Ms. Schmitt said that the Chamber has “dramatically” helped Saint-Gobain – a company with ties to Worcester from the 1800s – “co-facilitate strategies” by finding talent and providing employee training opportunities.

Location is not only a plus in real estate, but also in distribution.

Mr. Crowley cited “terrific shipping routes” in Central Massachusetts as a second core reason Polar Beverages continues to base its production out of the Heart of the Commonwealth. Being located on the corner of I-290, I-90, and I-495 is “convenient for distribution,” he added.
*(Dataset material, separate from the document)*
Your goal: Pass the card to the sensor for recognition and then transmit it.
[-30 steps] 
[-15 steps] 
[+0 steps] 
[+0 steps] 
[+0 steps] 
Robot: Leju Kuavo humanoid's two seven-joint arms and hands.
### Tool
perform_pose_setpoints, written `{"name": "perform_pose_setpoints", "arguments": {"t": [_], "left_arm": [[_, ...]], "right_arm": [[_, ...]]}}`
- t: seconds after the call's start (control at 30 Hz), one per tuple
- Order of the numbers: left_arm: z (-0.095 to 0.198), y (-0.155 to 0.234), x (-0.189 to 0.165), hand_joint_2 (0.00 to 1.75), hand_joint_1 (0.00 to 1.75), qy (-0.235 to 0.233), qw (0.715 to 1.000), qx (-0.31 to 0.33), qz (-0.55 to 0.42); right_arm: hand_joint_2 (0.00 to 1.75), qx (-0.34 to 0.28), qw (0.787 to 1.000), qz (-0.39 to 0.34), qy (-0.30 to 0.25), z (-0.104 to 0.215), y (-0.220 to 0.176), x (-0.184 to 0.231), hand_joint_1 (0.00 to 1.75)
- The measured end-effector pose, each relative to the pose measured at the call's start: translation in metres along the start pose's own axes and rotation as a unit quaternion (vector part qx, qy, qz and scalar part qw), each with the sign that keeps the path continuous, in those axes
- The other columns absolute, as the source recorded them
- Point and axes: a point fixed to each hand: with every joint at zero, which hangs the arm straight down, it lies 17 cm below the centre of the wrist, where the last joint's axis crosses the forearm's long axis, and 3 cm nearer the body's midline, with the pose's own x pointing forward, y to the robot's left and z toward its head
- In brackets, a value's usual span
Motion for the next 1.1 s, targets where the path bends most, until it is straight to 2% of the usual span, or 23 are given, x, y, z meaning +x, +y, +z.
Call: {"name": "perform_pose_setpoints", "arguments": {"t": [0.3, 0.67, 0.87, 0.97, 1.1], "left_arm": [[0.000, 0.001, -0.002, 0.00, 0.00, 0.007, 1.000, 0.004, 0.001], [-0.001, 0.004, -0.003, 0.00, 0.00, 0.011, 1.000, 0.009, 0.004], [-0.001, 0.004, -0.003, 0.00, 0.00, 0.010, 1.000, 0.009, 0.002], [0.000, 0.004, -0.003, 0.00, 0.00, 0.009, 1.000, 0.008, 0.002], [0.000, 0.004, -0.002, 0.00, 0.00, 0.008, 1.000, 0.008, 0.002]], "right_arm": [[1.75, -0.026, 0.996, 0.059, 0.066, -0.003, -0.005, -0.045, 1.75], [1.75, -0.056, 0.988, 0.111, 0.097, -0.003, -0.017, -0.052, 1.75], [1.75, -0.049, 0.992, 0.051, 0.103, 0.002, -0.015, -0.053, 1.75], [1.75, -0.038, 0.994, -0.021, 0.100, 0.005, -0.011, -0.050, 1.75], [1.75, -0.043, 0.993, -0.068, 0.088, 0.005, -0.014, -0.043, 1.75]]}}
Not only is Polar Beverages an economic powerhouse – annually the firm spends more than $140 million on benefits, local purchases, and taxes all while employing more than 1,700 workers – “just as importantly, they’ve been meaningfully-involved in this community … and with the Chamber … in a lot of ways, for generations,” said Timothy P. Murray, president and CEO of the Chamber.

The company’s partnership with the Boston Red Sox’s Triple-A affiliate team and naming rights to the soon-to-be Polar Park, “has captured the community’s imagination and excitement and is an example of their commitment to Worcester,” said Mr. Murray.

Prolonged commitment to a community, like that of Polar Beverages and Saint-Gobain, demonstrates how, “manufacturing is still critically important to this region’s well-being and economic development,” he added.

Manufacturing, said Mr. Murray, “perhaps more than any other sector, is a multiplier in terms of the economic activity that it generates.”

The Chamber’s next Manufacturing Roundtable will be held on Sept. 23.